They questioned and told stories and he was careful not to give away
too much but he told her about his first wife, his alcoholism, and
his three brushes with death and she told him about her mother and
her dreams of becoming a professional actress and sometimes the muscles
in his jaw ached because he wanted to kiss her so much and he clenched
his teeth against this desire because they had passed that stage and
they kissed each other on the lips to say good night and he would
hug her and then kiss her again and that was that and he had the annoying
habit of texting her once they had parted and she never returned the
text and he went home depressed and didn’t take a bath and went
straight to bed without reading. Once he had phoned her and she had
been abrupt and said she’d call him later in the week. And he
had hated himself for that and wanted to call her back but didn’t
and texted her early the next morning and her reply was light and
funny and she said she could see him that night and it put him in
a good mood and he wrote a short story that was nothing about her
but was about her and he emailed it to an online magazine and it was
accepted and he took her out that night to a restaurant instead of
a pub to celebrate and she told him her boyfriend was coming over
for Christmas and they were going to France for four weeks and he
didn’t say anything. He just didn’t. He didn’t.
They
went to The Steeles the night before she was leaving and she asked
if he wanted to meet her boyfriend and he said OK but hadn’t
expected her to call him and ask him to drop by the pub; he thought
he’d have time to make an excuse – he was busy that night,
or ill, or both.

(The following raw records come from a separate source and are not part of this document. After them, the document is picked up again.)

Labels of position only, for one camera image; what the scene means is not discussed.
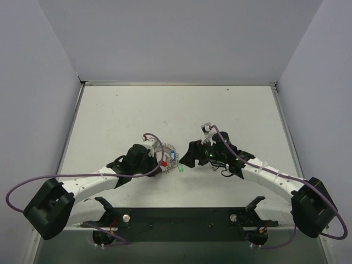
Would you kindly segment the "green key tag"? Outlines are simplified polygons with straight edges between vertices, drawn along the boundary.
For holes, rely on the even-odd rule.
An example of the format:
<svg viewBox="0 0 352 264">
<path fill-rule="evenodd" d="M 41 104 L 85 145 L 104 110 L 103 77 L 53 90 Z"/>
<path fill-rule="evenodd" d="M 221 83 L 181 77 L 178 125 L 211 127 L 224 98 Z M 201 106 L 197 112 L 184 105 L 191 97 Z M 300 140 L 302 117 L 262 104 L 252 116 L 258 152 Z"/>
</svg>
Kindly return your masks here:
<svg viewBox="0 0 352 264">
<path fill-rule="evenodd" d="M 178 170 L 179 170 L 180 172 L 183 172 L 183 171 L 184 171 L 184 167 L 183 167 L 182 164 L 178 164 Z"/>
</svg>

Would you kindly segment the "blue key tag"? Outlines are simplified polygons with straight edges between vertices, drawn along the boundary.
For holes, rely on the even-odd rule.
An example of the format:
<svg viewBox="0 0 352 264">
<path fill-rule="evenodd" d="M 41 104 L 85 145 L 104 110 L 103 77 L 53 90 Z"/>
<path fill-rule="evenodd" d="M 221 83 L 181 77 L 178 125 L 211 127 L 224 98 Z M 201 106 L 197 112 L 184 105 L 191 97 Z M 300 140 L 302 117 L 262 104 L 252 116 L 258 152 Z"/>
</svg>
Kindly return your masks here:
<svg viewBox="0 0 352 264">
<path fill-rule="evenodd" d="M 175 151 L 171 151 L 170 152 L 170 157 L 172 160 L 175 160 L 176 159 L 176 152 Z"/>
</svg>

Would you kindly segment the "large metal keyring with loops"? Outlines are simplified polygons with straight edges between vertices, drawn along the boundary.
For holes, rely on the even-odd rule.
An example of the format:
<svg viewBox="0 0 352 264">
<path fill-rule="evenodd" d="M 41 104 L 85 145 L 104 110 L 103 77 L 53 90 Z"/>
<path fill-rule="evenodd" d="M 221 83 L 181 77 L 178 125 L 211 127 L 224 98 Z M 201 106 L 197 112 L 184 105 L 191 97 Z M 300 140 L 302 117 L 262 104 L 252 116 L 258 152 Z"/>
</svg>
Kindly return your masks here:
<svg viewBox="0 0 352 264">
<path fill-rule="evenodd" d="M 170 152 L 175 151 L 176 152 L 176 159 L 172 160 L 170 157 Z M 158 148 L 155 149 L 156 157 L 157 157 L 157 162 L 160 160 L 166 161 L 167 166 L 163 167 L 161 166 L 161 170 L 163 174 L 170 173 L 172 170 L 176 169 L 178 167 L 179 163 L 179 154 L 177 153 L 176 148 L 168 143 L 162 143 L 162 146 L 158 146 Z"/>
</svg>

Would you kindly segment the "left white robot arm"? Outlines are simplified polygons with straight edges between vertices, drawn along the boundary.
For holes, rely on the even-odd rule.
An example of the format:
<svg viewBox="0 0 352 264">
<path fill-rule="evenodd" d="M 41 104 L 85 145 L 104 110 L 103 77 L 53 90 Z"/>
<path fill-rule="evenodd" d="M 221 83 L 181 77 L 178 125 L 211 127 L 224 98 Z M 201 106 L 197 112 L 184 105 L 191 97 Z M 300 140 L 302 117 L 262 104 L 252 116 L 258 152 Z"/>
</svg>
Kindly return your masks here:
<svg viewBox="0 0 352 264">
<path fill-rule="evenodd" d="M 157 162 L 156 149 L 163 149 L 157 142 L 134 144 L 115 161 L 86 177 L 75 176 L 59 182 L 54 178 L 45 181 L 24 209 L 23 215 L 48 240 L 58 235 L 67 225 L 85 222 L 75 220 L 73 207 L 105 190 L 116 189 L 133 178 L 154 177 L 162 169 Z"/>
</svg>

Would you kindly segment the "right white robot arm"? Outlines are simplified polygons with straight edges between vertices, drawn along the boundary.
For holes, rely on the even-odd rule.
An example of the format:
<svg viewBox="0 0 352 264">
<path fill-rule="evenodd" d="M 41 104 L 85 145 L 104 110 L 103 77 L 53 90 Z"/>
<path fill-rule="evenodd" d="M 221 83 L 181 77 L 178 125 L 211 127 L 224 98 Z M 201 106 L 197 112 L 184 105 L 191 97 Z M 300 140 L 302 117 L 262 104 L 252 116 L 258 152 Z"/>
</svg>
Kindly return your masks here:
<svg viewBox="0 0 352 264">
<path fill-rule="evenodd" d="M 191 141 L 180 163 L 189 168 L 209 163 L 213 169 L 225 169 L 228 177 L 235 175 L 276 193 L 287 203 L 279 207 L 263 199 L 255 206 L 256 215 L 263 221 L 293 224 L 308 237 L 321 235 L 336 215 L 337 208 L 320 180 L 292 177 L 266 165 L 231 144 L 224 131 Z"/>
</svg>

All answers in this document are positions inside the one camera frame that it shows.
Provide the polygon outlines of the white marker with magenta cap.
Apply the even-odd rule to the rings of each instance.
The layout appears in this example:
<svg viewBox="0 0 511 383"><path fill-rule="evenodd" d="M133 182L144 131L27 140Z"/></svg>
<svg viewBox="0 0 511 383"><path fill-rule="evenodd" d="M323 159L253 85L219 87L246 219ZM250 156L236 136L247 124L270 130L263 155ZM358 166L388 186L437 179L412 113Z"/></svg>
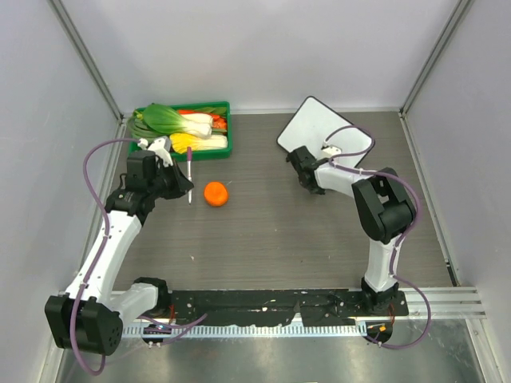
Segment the white marker with magenta cap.
<svg viewBox="0 0 511 383"><path fill-rule="evenodd" d="M192 148L191 146L187 147L187 177L188 181L192 182ZM188 205L192 204L192 189L188 190Z"/></svg>

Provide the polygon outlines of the small white whiteboard black frame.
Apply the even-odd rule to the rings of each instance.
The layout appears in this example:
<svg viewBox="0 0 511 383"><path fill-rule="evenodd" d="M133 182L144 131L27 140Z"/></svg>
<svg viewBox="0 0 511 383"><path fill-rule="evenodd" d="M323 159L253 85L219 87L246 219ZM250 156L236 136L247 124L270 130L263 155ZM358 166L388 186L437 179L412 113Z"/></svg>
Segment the small white whiteboard black frame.
<svg viewBox="0 0 511 383"><path fill-rule="evenodd" d="M336 146L343 153L335 162L349 168L356 168L374 147L374 139L368 132L313 96L299 106L276 142L288 153L306 146L316 159L324 158L323 146Z"/></svg>

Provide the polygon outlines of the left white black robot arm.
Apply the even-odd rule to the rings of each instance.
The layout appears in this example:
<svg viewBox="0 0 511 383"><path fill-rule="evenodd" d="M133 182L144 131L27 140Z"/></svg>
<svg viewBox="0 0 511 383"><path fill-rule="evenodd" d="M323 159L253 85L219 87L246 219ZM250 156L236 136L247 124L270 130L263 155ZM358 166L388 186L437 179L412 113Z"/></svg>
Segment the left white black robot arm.
<svg viewBox="0 0 511 383"><path fill-rule="evenodd" d="M158 199L178 199L193 184L165 148L129 154L124 183L105 201L107 218L78 275L63 294L46 302L45 315L61 349L109 356L125 326L143 314L162 318L171 304L166 281L139 277L114 297L113 284L128 249Z"/></svg>

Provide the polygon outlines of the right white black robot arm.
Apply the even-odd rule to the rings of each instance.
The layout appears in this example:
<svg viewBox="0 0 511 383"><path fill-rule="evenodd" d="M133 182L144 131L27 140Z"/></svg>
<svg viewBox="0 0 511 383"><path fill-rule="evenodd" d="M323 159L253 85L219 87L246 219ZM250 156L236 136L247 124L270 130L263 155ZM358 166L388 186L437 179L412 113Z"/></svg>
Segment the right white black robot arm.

The boyfriend arrived twenty minutes later and looked
like he’d been running.
‘This
is Steve,’ Lola said to the boyfriend.
‘Would
you like a drink?’ He said.
‘Is
there a wine list?’
The
boyfriend studied the list for at least fifteen minutes and then asked
for something the pub did not have. He finally settled on a large
glass of house red.
‘I
hear you’re a writer,’ the boyfriend said.
Oh,
no, not again, he thought.
‘Yes,’
he said. ‘What do you do?’
‘I’m
a producer. Well, assistant producer. But I want to study wine. We’re
going to Paris and we’re going to visit vineyards while we are
in France.’
The
“we’s” fell like hammer blows.
‘Oh,
really.’
Lola
remained silent.
‘So,
how old are you?’ the boyfriend asked. ‘41? 42?’
'We
don’t do age,’ Lola said.
‘Look.
I have to go,’ he said. ‘Have fun in France. Have a good
Christmas, I mean Hanukkah.’
‘You
too,’ Lola said.
‘Nice
to meet you,’ the boyfriend said.
Yeah,
right, he thought.
Lola
walked him outside and hugged him.
‘I’ll
miss you,’ she said.
‘I’ll
miss you,’ he said, and as an afterthought, ‘I’ll
text you.’
‘My
cell doesn’t work in France,’ she said.
‘Oh,’
he said. ‘Text me when you get back. Have fun.’ He didn’t
mean it.
‘You
too,’ she said, and kissed him on the cheek.
‘Oh’
he said, ‘I got you these.’
He
took two books from his bag: Henry James’s Daisy Miller
and Russell Hoban’s Her Name Was Lola. He wanted to
explain the James but decided not to.
‘Thanks,’
she said.
He
walked away and then turned and looked back; she was inside and he
could see their twisted silhouettes incarnadined behind the ripple-red
stained glass.
Four
weeks. He missed her the first week. He read a lot: Stephen Elliot’s
Happy Baby, Harry Mulisch’s Siegfried, Wodehouse’s
Code of the Woosters, Coetzee’s Master of St Petersburg.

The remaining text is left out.